Dom Juan Tu n’as qu’à voir si tu veux gagner un louis d’or ou non.
En voici un que je te donne, si tu jures ; tiens, il faut jurer.
Le Pauvre Monsieur !
Dom Juan A moins de cela, tu ne l’auras pas.
Sganarelle Va, va, jure un peu, il n’y a pas de mal.
Dom Juan Prends, le voilà ; prends, te dis-je, mais jure donc.
Le Pauvre Non , Monsieur, j’aime mieux mourir de faim.
Dom Juan Va, va, je te le donne pour l’amour de l’humanité.
Mais que vois-je là ? Un homme attaqué par trois autres ?
La partie est par trop inégale, et je ne dois pas souffrir cette
lâcheté.
(Il court au lieu du combat.)
I Etude lexicologique : gens de bien, nécessité, soins, jurer. ( 2 points)
II Morpho-syntaxe :
1- les types de phrases (5 points)
2- les adverbes : morphologie et fonctionnement syntaxique (5 points)
III Etude Stylistique (8 points)
I ETUDE LEXICOLOGIQUE
Les 4 mots à étudier sont caractéristiques de la synchronie du français classique (XVIIème
siècle) : ils sont donc à étudier au sein de cet état de langue.
Gens de bien : (l 2-3) 2 problèmes à étudier, la synapsie (Cf. Benveniste « Formes Nouvelles
de la composition nominale », PLG t.2), et les unités lexicales qui la composent, ainsi que son
emploi dans le texte.
Cette lexie fonctionne sur le modèle gens d’armes, gens d’église, gens de robe, gens
de lettres, gens de cours… (Cf. Dictionnaire Historique de le Langue française, Robert), lexies
ainsi présentées par le dictionnaires « gens avec cette acception [les gens signifient (v.1207)
« les humains en général »] est aussi emplo avec un nom désignant une profession ou un
état ».
Le même dictionnaire introduit ainsi l’étude du substantif : Le substantif bien, d’abord attesté
dans un contexte chrétien, recouvre la notion morale de ce qui est juste, honnête, louable (le
bien et le mal), réalisée dans l’expression gens de bien qui a supplanté l’ancien emploi
métonymique du pluriel les biens de l’ancien français.
Elle présente les caractéristiques formelles analysées par Benveniste comme définissant « un
type nouveau de composition […]. Il consiste en un groupe entier de lexèmes, reliés par
divers procédés, et formant une désignation constante et spécifique. […] Ce qui caractérise la
synapsie est un ensemble de traits dont les principaux sont : la nature syntaxique (non
morphologique) de la liaison entre les membres ; - l’emploi de joncteurs à cet effet,
notamment de et à ; - l’ordre déterminé + déterminant des membres ; - leur forme
lexicale pleine, et le choix libre de tout substantif ou adjectif ; - l’absence d’article devant
le déterminant [= le second membre] ; - la possibilité d’expansion pour l’un ou l’autre
membre ; -7° le caractère unique du signifié. » Auparavant, Benveniste a relevé
l’impossibilité d’insérer une unité au sein de ce groupe lexical.
Si gens n’est pas à étudier de façon exhaustive, il convient de rappeler les données spécifiques
du nom : pluriel, et employé seul, au XVIIème siècle = domestiques, soldats (partisans).
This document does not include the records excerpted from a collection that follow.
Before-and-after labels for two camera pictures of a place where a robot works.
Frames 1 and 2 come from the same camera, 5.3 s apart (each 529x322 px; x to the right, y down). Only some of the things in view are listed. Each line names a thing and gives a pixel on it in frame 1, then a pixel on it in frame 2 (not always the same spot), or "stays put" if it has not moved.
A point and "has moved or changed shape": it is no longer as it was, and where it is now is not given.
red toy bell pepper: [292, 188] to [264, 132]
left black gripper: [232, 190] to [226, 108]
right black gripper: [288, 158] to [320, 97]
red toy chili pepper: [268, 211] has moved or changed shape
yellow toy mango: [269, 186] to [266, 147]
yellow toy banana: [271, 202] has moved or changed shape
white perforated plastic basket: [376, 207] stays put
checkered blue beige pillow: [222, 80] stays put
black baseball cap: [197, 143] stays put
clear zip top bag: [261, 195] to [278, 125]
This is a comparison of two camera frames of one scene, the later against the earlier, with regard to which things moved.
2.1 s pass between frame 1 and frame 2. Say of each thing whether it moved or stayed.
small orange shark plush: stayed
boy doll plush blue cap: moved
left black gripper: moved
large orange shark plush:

Il est
inutile ici d’exposer l’évolution historique du mot signaler simplement). L’emploi avec
valeur générale du pluriel est à relever, ainsi que la détermination du GN par la relative qui
me donnent quelque chose.
Le signifié (sémème(s) de cette synapsie est à étudier, de par sa composition, et dans
son emploi dans le texte)
La référence du GN est restreinte par la relative déterminative. En revanche, gens de bien est
affecté dans le texte d’un double sémème, fondé sur la polysémie du « membre de la
synapsie » bien. En effet ce substantif est affecté d’un trait lexical [+ concret] ou [+ abstrait] ;
dans le premier cas, son sémème comporte le trait [+ matériel], ainsi glosé par le Dictionnaire
de la langue française classique (Belin) « bienfait, service rendu » ; le « Robert historique »,
lui, note : « un bien, des biens est défini concrètement avec la valeur de « chose matérielle
susceptible d’appropriation ou effectivement possédée, notamment au pluriel ». Le trait
lexical [+ abstrait] se développe sémantiquement en [+ moral], [+ religieux], [+ chrétien]
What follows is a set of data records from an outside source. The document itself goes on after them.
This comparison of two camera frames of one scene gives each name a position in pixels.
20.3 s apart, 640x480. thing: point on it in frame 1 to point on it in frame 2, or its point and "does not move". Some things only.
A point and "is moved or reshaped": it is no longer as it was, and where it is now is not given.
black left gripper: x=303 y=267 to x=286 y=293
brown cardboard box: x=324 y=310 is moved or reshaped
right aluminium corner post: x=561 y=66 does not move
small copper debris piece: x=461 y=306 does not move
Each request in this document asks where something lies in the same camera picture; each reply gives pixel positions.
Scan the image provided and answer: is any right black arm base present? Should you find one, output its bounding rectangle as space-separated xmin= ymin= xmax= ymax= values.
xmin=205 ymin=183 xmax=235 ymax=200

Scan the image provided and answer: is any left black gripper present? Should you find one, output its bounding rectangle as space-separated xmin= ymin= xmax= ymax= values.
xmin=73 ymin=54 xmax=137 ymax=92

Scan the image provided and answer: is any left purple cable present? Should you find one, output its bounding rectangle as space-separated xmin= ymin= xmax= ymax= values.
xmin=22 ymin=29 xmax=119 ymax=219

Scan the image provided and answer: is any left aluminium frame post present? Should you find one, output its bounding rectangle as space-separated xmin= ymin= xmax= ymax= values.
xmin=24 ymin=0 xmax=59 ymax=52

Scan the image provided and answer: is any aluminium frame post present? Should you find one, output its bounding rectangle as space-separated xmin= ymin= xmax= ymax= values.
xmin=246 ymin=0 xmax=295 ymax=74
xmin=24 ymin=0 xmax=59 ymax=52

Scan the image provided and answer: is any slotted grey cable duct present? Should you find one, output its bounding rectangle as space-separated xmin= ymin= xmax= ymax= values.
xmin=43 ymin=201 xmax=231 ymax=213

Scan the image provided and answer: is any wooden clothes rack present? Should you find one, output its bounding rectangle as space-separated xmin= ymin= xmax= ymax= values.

renforcé par la présence des mêmes traits dans la phrase je prie le Ciel tout le jour pour la
prospérité… (l.2-3). Le traitement textuel de la polysémie sera examiné dans l’étude
stylistique.
nécessité : le substantif est la tête (le noyau) du GN la plus grande nécessité du monde, GN
du GPrép. Dans… (l.5-6). L’expansion adjectivale du N est au superlatif, et le GN est ainsi
pleinement déterminé par le groupe adjectival superlatif (et la).
En ce qui concerne la série lexicale nécessité, nécessaire, nécessiteux, nécessiter, telle qu’elle
fonctionne en français contemporain , il est légitime de privilégier une analyse synchronique.
C’est ce que fais le Robert méthodique (1982), avec l’entrée NECESS- ainsi définie « élément
qui signifie « être inévitable, indispensable » », regroupant les différents dérivés « en
éventail » construits à partir de cette base commune. En ce cas, l’adjectif dérivé nécessaire est
motivé par rapport au substantif nécessité, comme l’est l’autre dérivé adjectival nécessiteux.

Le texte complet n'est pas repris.